## What is expected
Repeat each line of the material word for word.
■ ■ ■ ■ ■ ■ ■
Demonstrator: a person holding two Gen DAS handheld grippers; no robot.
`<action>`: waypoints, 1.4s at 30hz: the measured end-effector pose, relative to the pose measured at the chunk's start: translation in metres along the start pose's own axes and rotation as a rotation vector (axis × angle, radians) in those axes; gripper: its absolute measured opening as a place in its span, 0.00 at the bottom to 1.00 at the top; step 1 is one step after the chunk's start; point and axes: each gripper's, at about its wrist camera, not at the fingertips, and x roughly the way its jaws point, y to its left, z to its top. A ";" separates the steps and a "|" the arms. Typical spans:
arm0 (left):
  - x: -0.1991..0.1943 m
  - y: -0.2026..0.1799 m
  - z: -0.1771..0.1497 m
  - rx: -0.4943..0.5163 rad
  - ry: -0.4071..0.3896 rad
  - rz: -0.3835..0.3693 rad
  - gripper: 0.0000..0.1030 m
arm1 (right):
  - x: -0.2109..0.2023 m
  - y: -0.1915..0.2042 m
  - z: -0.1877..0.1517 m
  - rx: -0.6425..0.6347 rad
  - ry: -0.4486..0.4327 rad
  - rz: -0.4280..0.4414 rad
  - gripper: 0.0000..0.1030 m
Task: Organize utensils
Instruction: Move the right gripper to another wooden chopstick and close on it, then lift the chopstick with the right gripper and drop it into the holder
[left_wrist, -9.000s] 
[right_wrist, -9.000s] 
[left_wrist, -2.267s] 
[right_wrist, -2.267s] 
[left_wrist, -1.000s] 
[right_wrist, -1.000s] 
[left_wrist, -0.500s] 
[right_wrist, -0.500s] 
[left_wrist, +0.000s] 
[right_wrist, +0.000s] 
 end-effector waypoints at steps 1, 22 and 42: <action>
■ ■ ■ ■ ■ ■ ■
## Exercise response
Demonstrator: a person holding two Gen DAS handheld grippers; no robot.
`<action>`: waypoints, 1.4s at 30hz: the measured end-effector pose, relative to the pose measured at the chunk's start: translation in metres along the start pose's own axes and rotation as a rotation vector (axis × angle, radians) in those axes; gripper: its absolute measured opening as a place in its span, 0.00 at the bottom to 1.00 at the top; step 1 is one step after the chunk's start; point and axes: each gripper's, at about its wrist camera, not at the fingertips, and x roughly the way its jaws point, y to its left, z to its top. A ";" separates the steps and a "|" the arms. Typical spans:
arm0 (left):
  - x: -0.1991..0.1943 m
  - y: -0.2026..0.1799 m
  - z: -0.1771..0.1497 m
  - rx: -0.4943..0.5163 rad
  - ry: -0.4071..0.3896 rad
  - rz: -0.3835..0.3693 rad
  - gripper: 0.0000..0.1030 m
arm1 (right):
  - x: -0.2109..0.2023 m
  - y: -0.1915..0.2042 m
  - z: -0.1877..0.1517 m
  - rx: -0.6425..0.6347 rad
  - ry: -0.4486..0.4327 rad
  - rz: -0.4280..0.4414 rad
  - gripper: 0.0000..0.1030 m
Task: Organize utensils
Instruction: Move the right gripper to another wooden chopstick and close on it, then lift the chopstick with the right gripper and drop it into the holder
[left_wrist, -9.000s] 
[right_wrist, -9.000s] 
[left_wrist, -2.267s] 
[right_wrist, -2.267s] 
[left_wrist, -1.000s] 
[right_wrist, -1.000s] 
[left_wrist, -0.500s] 
[right_wrist, -0.500s] 
[left_wrist, +0.000s] 
[right_wrist, +0.000s] 
 end-effector waypoints at steps 1, 22 and 42: <action>

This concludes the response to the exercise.